These findings make little sense if responses are measures of preferences,

and considerable sense if the response is primarily a warm glow effect from

a desire to express support for protecting the environment. In the latter

circumstance, we would expect little warm glow for any single project in a

context where respondents are asked about many government projects affecting

the environment. Therefore warm glow may need to be purged from stated

willingness-to-pay even if (as witnessed by charitable contributions) people

really are willing to pay for some warm glow.[17]

 

A different complication arises if people do not really care about the

resource, but care about the activity that might harm a resource. For

example, the stated willingness-to-pay to clean up a natural oil seepage

might be zero while the stated willingness-to-pay to clean up a man-made oil

spill is positive. This outcome is the flip side of the "protest zero,"

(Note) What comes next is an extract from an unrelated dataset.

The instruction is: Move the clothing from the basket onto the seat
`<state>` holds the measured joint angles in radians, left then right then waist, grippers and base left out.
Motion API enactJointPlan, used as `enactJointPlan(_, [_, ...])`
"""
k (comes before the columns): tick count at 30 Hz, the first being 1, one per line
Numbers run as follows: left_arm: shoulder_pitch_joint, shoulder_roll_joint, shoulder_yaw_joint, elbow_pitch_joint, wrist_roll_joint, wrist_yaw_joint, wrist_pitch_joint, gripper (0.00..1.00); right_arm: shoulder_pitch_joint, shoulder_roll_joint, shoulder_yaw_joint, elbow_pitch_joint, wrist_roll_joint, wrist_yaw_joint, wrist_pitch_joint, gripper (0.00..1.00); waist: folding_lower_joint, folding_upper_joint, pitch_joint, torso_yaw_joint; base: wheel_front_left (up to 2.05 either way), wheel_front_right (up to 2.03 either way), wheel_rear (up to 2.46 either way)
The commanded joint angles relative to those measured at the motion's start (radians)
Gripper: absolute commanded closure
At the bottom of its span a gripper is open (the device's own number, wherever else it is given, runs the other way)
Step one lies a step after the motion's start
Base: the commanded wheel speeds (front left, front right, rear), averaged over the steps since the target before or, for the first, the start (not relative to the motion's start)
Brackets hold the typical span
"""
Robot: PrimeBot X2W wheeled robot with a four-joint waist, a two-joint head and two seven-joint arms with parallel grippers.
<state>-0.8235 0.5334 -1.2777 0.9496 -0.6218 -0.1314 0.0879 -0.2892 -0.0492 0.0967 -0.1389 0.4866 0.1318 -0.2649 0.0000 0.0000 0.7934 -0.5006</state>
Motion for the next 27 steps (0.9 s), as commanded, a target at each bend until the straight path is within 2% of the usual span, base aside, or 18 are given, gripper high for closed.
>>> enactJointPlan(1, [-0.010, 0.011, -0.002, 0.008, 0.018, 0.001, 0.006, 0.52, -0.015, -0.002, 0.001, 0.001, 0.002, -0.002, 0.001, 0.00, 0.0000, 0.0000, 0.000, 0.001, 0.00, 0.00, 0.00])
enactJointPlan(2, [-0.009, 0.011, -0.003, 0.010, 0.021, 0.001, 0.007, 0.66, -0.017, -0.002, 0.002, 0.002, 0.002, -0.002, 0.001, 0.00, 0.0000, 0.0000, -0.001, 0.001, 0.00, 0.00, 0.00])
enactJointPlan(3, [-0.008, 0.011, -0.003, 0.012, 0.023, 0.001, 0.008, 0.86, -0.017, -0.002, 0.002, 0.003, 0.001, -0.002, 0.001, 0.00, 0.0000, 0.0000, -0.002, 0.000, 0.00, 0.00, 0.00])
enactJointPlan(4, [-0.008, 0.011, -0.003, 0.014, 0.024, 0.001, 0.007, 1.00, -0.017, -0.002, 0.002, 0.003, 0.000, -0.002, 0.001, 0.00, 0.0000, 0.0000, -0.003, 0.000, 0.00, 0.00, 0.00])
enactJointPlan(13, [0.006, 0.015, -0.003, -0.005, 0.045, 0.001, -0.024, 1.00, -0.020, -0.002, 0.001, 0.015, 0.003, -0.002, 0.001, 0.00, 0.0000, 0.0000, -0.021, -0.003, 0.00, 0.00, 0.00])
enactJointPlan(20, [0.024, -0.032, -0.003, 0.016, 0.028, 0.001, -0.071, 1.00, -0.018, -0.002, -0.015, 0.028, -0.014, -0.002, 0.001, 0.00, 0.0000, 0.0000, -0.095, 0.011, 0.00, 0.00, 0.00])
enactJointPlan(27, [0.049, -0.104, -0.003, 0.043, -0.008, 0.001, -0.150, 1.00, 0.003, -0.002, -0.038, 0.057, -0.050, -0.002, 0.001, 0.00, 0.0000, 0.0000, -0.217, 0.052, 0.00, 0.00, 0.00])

where people state no willingness-to-pay to repair environmental damage that

they feel is someone else's responsibility. As noted earlier, it is standard

practice to consider this zero not to be an accurate measure of preferences,

on the assumption that people care about the resource.

 

Survey results suggest that many answers are heavily influenced by concern

about actions, not resources. For example, Desvousges et al. (1993) find a

large stated willingness-to-pay to save small numbers of common birds. The

finding seems much more likely to reflect a feeling that it is a shame that

people do things that kill birds rather than a preference over the number of

birds. Concern over the actions of others is different from concern about

the state of the environment. Concern about actions is conventionally part

of the basis of punitive damages, but not compensatory damages. That is,

deliberately or recklessly destroying the property of others opens one up to

liability for compensatory damages for the value of the property destroyed

and also punitive damages. On the other hand, the legal system does not

compensate people who are upset that others engage in actions such as

reading Lady Chatterley's Lover. When and how such concerns should affect

public policy is a complex issue, one not explored here.

 

One complication from the perspective of benefit-cost analysis is that

preferences over acts (as opposed to states of the world) do not provide the

consistency that is necessary for consistent economic policy. For example,

if people are willing to pay to offset an act, then proposing and not doing

an act appears to generate a welfare gain. For example, consider the warm

glow from blocking development of a wilderness area. If one proposes two

projects and has one blocked, are people better off (from the warm glow)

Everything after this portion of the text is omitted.